At the Brewery, the team behind Untapped–restaurateur Taylor Berger, commercial real estate broker Andy Cates, attorney Michael Tauer and Kerry Hayes and Doug Carpenter of Doug Carpenter & Assoc.–has enlisted a revolving legion of volunteers over the past few weeks to clean and refurbish the 5,300-square-foot courtyard that will see much of the action. A stage has been built, furniture fashioned out of repurposed wood and electricians brought in to add lighting. It’s a physical effort to help people imagine the possibilities, the same challenge faced by the Crosstown redevelopment team when it held its MEMFixevent in November of 2012.

“The biggest challenge that we had, and they (the Brewery team) have as well, is getting people to see something beyond what they see,” says Crosstown co-developer Todd Richardson. “I can’t say it any more simplistically than that. What people see with the Crosstown building is the huge, blighted building that has been empty for 20 years and that defines an expectation.
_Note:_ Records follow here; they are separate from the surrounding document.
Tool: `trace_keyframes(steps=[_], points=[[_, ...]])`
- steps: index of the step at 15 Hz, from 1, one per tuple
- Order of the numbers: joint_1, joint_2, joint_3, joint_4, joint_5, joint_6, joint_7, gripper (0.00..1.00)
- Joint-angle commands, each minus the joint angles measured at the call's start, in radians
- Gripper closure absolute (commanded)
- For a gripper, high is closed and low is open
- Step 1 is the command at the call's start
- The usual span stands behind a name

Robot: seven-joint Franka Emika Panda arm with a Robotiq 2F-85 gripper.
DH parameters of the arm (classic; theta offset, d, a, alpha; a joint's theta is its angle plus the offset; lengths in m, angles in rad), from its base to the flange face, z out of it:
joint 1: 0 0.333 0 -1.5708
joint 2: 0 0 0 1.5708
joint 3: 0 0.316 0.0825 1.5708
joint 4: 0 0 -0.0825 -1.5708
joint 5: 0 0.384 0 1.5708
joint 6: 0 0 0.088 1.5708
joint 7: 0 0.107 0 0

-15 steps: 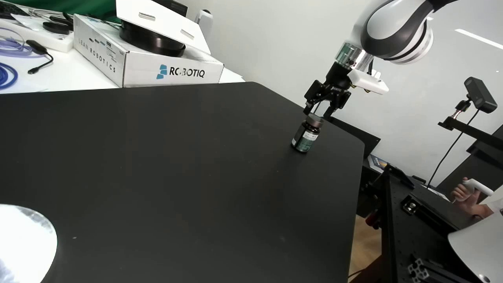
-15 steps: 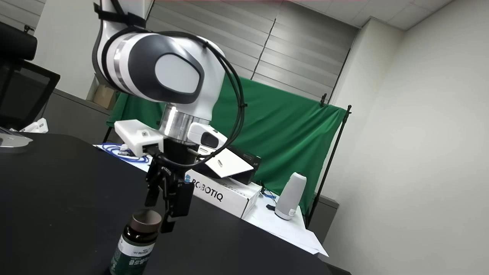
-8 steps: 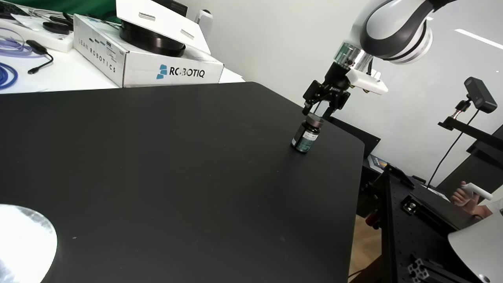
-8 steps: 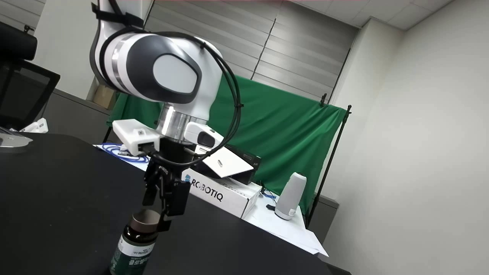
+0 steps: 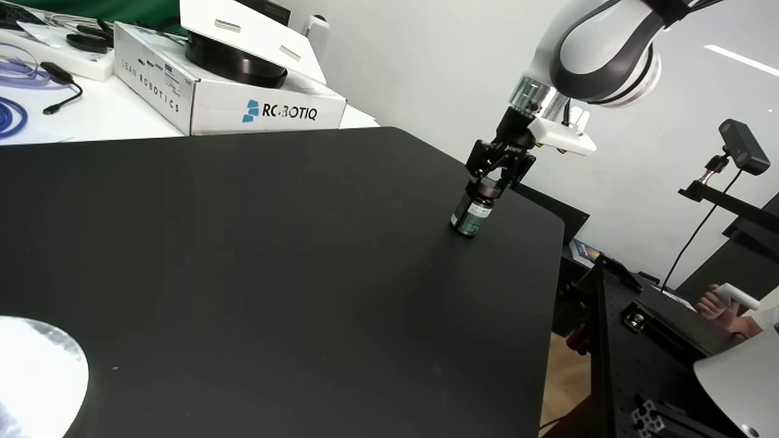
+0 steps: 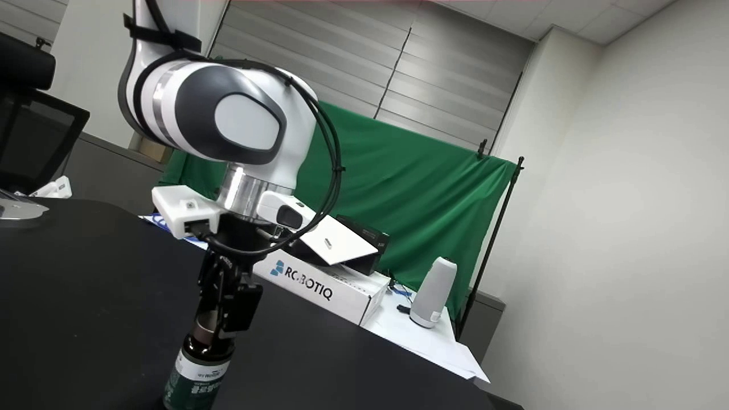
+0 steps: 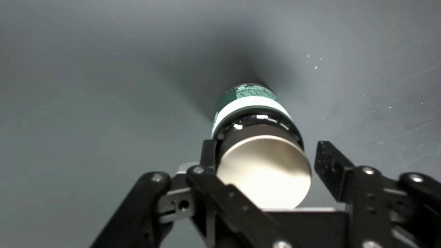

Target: Place the bottle on top of the silver object

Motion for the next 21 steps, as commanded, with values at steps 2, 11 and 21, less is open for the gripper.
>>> trace_keyframes(steps=[2, 11, 21], points=[[0.029, -0.002, -0.015, 0.010, -0.028, -0.019, 0.048, 0.58], [0.075, -0.154, 0.060, 0.118, -0.146, -0.382, 0.015, 0.64], [0.243, -0.228, 0.328, 0.201, -0.113, -0.419, 0.025, 0.64]])
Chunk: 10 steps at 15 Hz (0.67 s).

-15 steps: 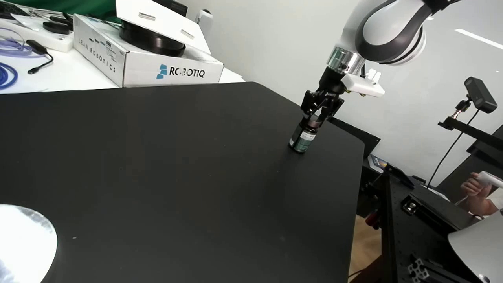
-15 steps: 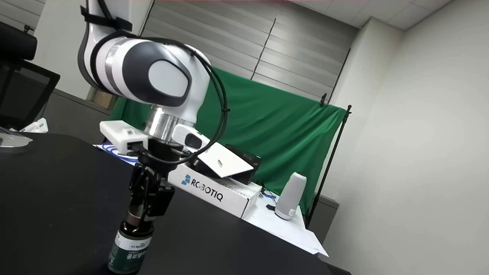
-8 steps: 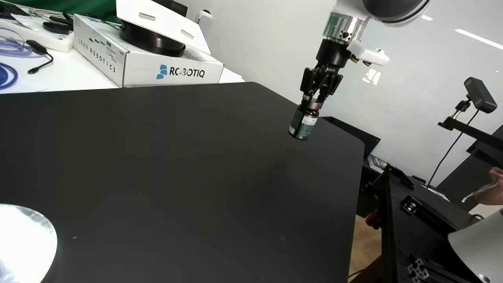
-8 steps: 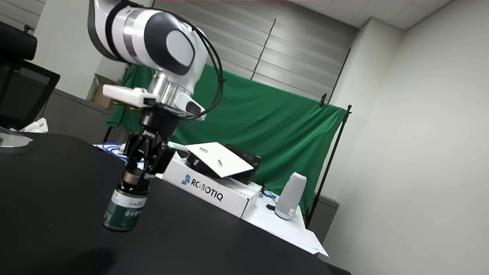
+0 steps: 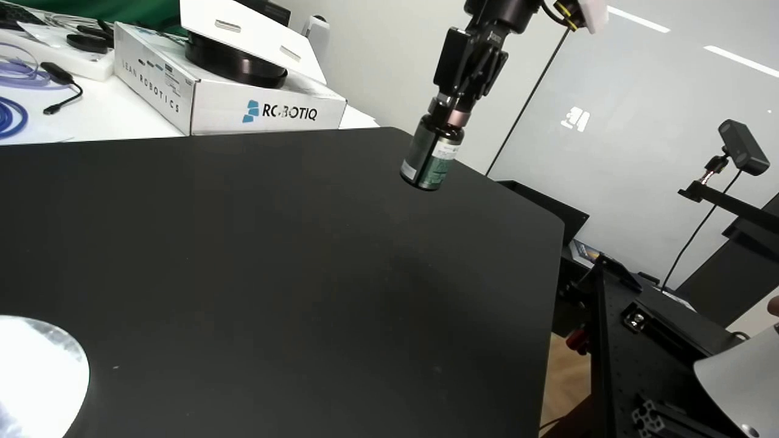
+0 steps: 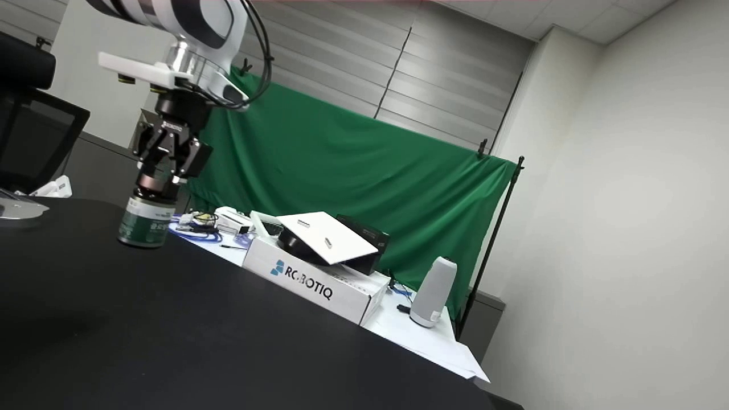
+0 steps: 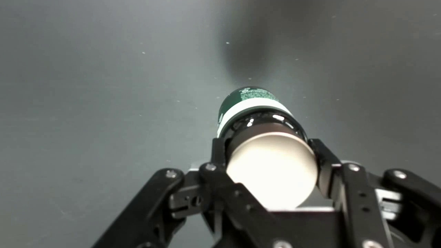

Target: Place the bottle on top of the silver object

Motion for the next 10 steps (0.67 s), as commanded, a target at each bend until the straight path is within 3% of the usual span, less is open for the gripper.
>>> trace_keyframes(steps=[1, 7, 8, 10], points=[[0.077, 0.024, 0.094, 0.052, 0.013, 0.014, 0.013, 0.64], [0.182, 0.147, 0.194, 0.192, 0.015, 0.002, 0.008, 0.64], [0.173, 0.094, 0.184, 0.118, 0.023, 0.031, -0.002, 0.39], [0.191, 0.129, 0.192, 0.154, 0.023, 0.029, -0.002, 0.39]])
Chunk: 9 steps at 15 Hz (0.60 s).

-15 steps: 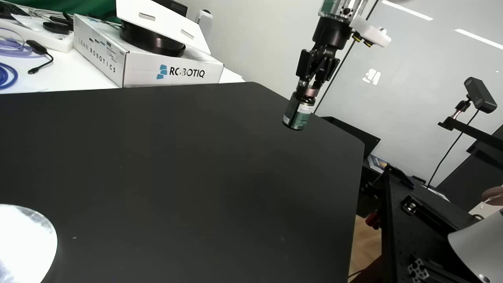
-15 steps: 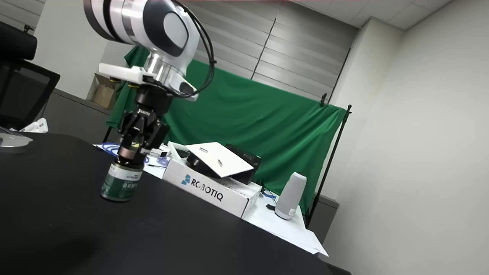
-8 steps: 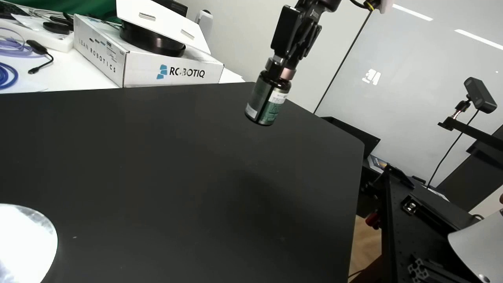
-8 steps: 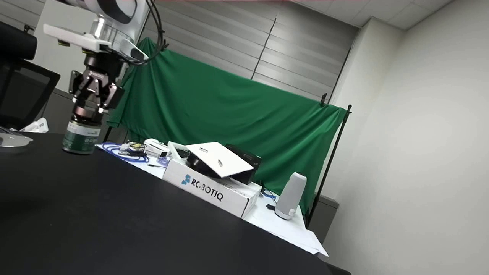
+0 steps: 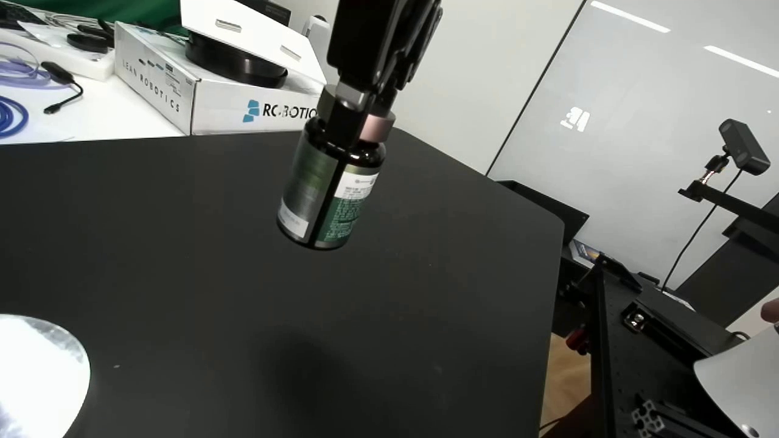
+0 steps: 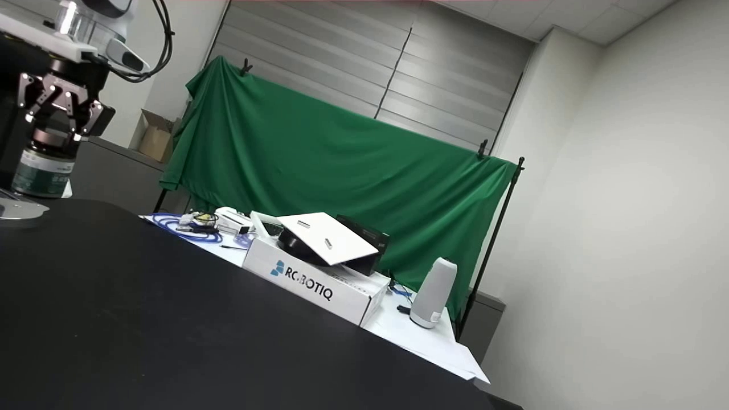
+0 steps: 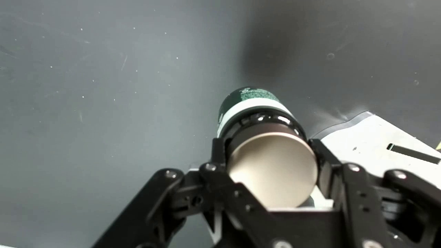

For us, the biggest challenge is getting people to see or to imagine something beyond what’s before them and that’s just harder than it sounds.”

Cates, Executive Vice President for Brokerage Services with Colliers International, is part of the Untapped team, not as a commercial real estate broker, but as a citizen who has known the other members for years and finds the project “exciting as hell.” Still, with his knowledge of the city’s real estate, his pragmatic point of view is invaluable . . . (read more)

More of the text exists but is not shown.